Operations


https://docs.docker.com/engine/manage-resources/pruning/
https://docs.docker.com/reference/cli/docker/system/df/
https://docs.docker.com/reference/cli/docker/system/prune/
https://docs.docker.com/engine/logging/drivers/json-file/
https://docs.docker.com/docker-hub/repos/manage/hub-images/
https://docs.docker.com/docker-hub/repos/manage/hub-images/manage/

1. Important Points#

Docker operations policy should define:
    local disk cleanup:
        what can be pruned, when, and what must be protected

    registry retention:
        which tags are kept, for how long, and how rollback images are protected

    volume backup:
        which volumes contain data and how restore is tested

    runbook:
        commands for no space, broken container, failed pull, and rollback
do not use these as bare checklist items:
    cleanup policy is defined
    registry retention policy is defined
    volume backup policy is defined

write the policy, include commands, and verify it.
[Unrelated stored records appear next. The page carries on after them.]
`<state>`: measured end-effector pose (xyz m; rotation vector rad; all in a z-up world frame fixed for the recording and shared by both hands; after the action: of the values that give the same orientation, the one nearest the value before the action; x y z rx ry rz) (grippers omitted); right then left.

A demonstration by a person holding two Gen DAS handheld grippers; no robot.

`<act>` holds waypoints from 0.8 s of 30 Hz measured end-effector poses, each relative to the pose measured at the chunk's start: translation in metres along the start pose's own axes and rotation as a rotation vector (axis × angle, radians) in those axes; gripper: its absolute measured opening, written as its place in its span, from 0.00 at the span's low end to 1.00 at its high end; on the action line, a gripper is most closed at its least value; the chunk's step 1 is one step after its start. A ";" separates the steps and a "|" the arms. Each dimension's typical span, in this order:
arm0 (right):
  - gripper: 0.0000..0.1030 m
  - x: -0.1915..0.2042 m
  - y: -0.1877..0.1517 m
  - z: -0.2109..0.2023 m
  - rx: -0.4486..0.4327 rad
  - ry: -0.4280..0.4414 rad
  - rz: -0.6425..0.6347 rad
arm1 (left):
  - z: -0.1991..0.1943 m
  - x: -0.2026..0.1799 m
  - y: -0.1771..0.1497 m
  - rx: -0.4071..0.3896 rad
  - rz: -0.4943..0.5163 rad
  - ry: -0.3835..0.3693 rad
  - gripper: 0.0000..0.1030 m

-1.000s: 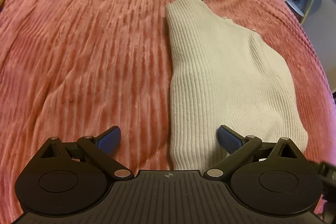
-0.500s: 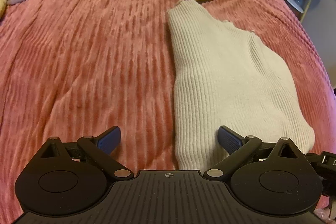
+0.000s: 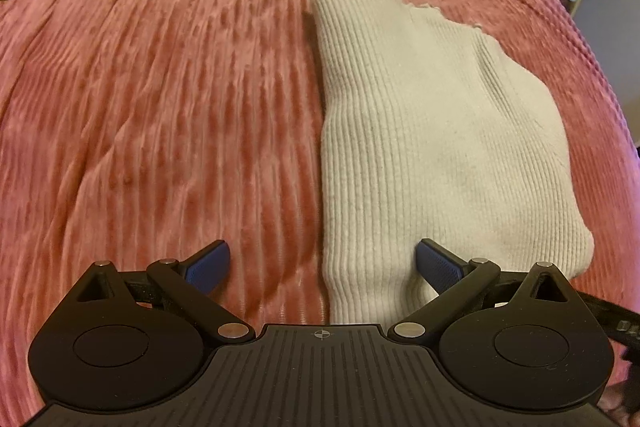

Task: Fold small clothes

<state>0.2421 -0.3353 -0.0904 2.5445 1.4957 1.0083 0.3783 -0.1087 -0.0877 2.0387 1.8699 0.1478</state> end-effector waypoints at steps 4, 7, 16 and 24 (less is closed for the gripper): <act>0.37 -0.004 0.007 -0.023 -0.047 -0.035 0.000 | 0.001 0.002 0.000 -0.001 -0.006 -0.002 0.99; 0.37 -0.005 0.020 -0.030 -0.097 -0.024 0.000 | 0.001 -0.001 -0.001 -0.004 0.000 0.005 0.99; 0.22 0.002 0.031 -0.002 -0.065 0.031 -0.014 | 0.000 -0.007 0.001 -0.005 0.032 0.018 0.99; 0.15 -0.002 0.029 0.000 -0.053 0.029 -0.019 | 0.001 -0.006 0.002 -0.003 0.040 0.023 0.99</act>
<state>0.2641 -0.3528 -0.0820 2.4855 1.4771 1.0718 0.3794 -0.1153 -0.0867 2.0819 1.8417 0.1850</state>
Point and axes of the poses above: each gripper's, at about its wrist camera, not at the fingertips, and z roughly the way its jaws point, x to its left, y to its top, the point moved 3 cm from there along z, roughly the way its jaws point
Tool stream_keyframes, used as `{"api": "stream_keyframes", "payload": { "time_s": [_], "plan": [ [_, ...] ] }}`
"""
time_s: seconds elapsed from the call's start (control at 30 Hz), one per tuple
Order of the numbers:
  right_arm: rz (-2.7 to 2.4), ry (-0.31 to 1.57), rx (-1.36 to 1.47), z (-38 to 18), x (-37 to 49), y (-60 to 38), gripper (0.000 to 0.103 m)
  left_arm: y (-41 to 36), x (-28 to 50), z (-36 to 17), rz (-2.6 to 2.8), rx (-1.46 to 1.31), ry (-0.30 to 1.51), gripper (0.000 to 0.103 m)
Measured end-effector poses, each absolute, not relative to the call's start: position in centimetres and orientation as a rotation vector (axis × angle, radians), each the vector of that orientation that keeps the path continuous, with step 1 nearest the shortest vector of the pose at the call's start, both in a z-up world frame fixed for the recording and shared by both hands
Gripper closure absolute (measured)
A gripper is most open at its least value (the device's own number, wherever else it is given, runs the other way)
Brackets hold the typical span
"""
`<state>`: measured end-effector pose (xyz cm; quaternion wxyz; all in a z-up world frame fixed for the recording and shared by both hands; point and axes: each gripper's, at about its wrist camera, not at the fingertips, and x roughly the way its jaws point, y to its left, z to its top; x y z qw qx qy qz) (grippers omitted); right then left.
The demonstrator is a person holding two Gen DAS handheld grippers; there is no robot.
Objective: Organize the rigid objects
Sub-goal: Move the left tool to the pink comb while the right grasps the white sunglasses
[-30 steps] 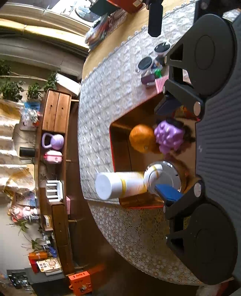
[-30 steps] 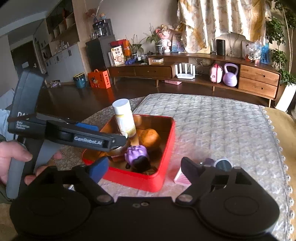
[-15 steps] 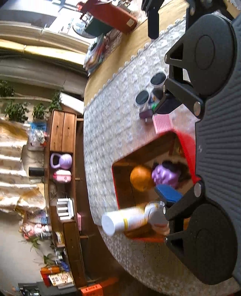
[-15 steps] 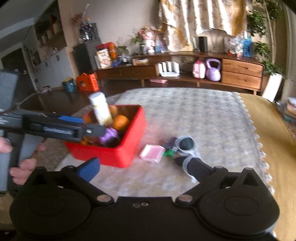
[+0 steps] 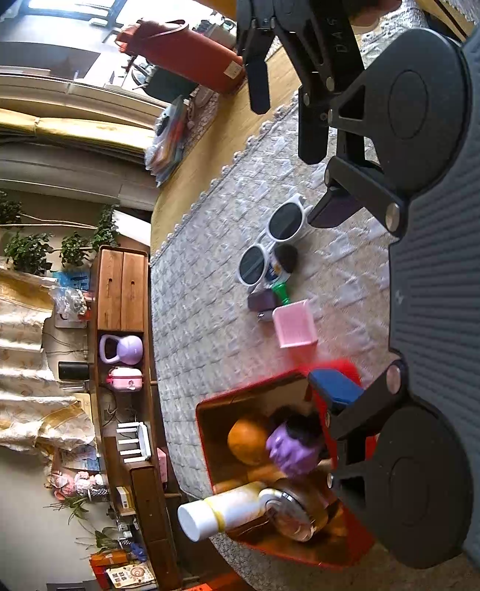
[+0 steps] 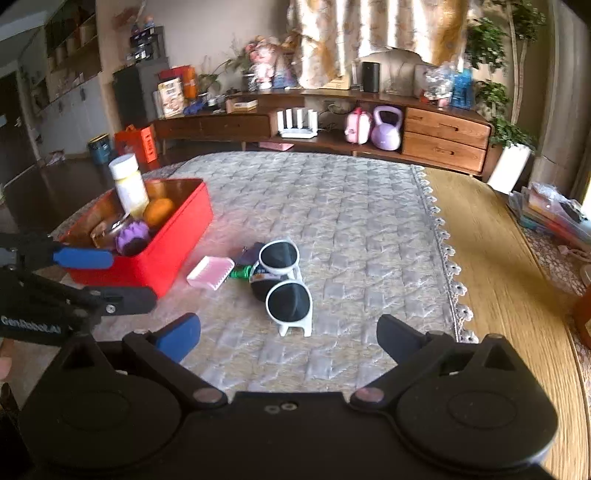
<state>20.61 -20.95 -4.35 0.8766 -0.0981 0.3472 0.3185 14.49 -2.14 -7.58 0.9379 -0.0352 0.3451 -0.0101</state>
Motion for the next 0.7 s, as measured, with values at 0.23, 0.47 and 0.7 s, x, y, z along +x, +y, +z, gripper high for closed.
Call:
{"api": "stream_keyframes", "payload": {
  "time_s": [0.23, 0.47, 0.7],
  "plan": [
    [0.726, 0.734, -0.248, -6.2, 21.6, -21.6, 0.014, -3.7, 15.6, -9.4, 0.009, -0.096, 0.728, 0.02],
    [0.789, 0.763, -0.292, -8.5, 22.5, -22.5, 0.026, -4.7, 17.4, -11.0, 0.027, -0.098, 0.727, 0.02],
    [0.829, 0.75, -0.316, -10.1, 22.5, -21.5, 0.037, -5.1, 19.0, -12.6, 0.099, -0.114, 0.734, 0.02]
  ]
}}
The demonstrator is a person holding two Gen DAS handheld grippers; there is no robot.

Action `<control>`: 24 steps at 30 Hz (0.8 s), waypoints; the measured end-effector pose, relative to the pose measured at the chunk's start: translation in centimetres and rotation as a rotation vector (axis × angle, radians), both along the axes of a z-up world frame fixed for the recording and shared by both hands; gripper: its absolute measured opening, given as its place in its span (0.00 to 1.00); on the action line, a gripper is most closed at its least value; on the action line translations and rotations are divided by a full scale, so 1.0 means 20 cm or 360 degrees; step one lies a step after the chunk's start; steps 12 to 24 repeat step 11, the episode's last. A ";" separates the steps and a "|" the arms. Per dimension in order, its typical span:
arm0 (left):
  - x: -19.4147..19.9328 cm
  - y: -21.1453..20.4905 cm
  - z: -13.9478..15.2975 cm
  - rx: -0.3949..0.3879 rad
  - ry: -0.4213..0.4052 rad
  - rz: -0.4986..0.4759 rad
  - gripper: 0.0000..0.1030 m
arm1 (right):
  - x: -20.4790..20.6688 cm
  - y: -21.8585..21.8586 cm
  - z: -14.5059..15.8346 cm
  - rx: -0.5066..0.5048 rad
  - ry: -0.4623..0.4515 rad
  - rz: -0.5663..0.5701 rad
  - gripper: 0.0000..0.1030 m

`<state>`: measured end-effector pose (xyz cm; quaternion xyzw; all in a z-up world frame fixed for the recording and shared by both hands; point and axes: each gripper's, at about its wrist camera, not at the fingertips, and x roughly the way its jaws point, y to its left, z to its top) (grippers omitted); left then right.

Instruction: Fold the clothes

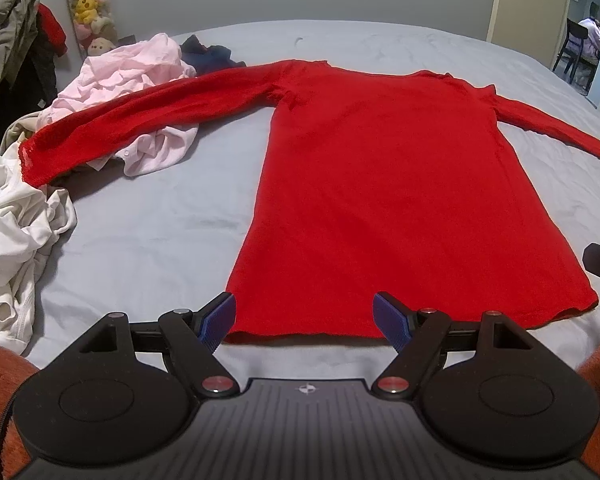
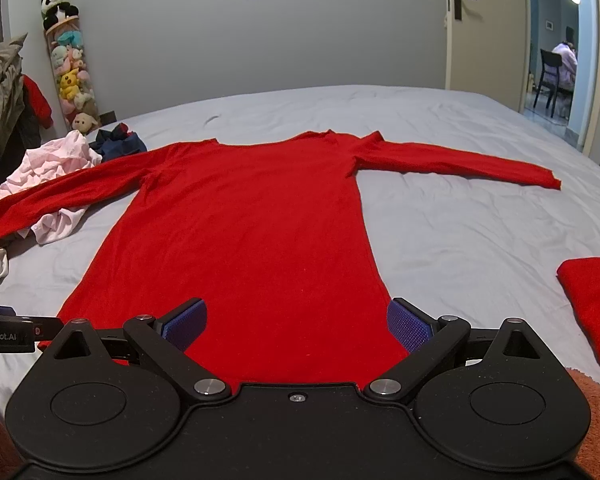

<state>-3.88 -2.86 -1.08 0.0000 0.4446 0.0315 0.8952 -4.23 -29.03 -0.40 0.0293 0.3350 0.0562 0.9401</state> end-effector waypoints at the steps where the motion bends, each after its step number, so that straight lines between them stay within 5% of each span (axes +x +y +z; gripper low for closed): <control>1: 0.00 0.00 0.00 -0.0001 -0.0001 -0.0002 0.73 | 0.00 0.00 0.00 -0.0001 0.0001 0.0001 0.93; 24: 0.00 0.01 0.00 -0.0027 -0.0009 0.0002 0.73 | 0.00 0.01 0.00 -0.0015 0.0004 0.0000 0.93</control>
2. Local Disk Cleanup Policy#

Host Type Cleanup Default Volume Rule
Dev laptop weekly or Docker disk usage > 30 GB prune only unlabeled unused volumes
Shared Docker VM maintenance window or filesystem > 80% never auto-prune data volumes
CI builder after build or daily no persistent data volume
Production Docker host change window only backup first, then delete explicitly
default policy:
    stopped containers:
        remove older than 7 days

    unused images:
        remove older than 14 days

    build cache:
        remove older than 7 days

    networks:
        remove older than 7 days when unused

    volumes:
        do not run global volume prune unless data volumes have labels and backups

commands#

docker system df
docker container prune --filter "until=168h"
docker image prune -a --filter "until=336h"
docker network prune --filter "until=168h"
docker builder prune --filter "until=168h"

protect data volumes#

docker volume create --label keep=true pgdata
docker volume create --label keep=true redisdata
docker volume prune --filter "label!=keep"
volume rule:
    label real data volumes with keep=true
    backup before manual deletion
    restore test is required before claiming backup is usable

verify#

docker system df
docker ps -a
docker volume ls
df -h
expected:
    Docker disk usage goes down
    running containers still run
    named data volumes still exist
    app can restart and read data

rollback#

containers/images/cache:
    no direct rollback after prune
    re-pull image or rebuild image

volumes:
    restore from backup archive
    if no backup exists, do not delete

3. Registry Retention Policy#

Registry cleanup is not controlled by docker system prune. It must be configured in Docker Hub, ECR, Harbor, GitLab Registry, GHCR, or the registry your team uses.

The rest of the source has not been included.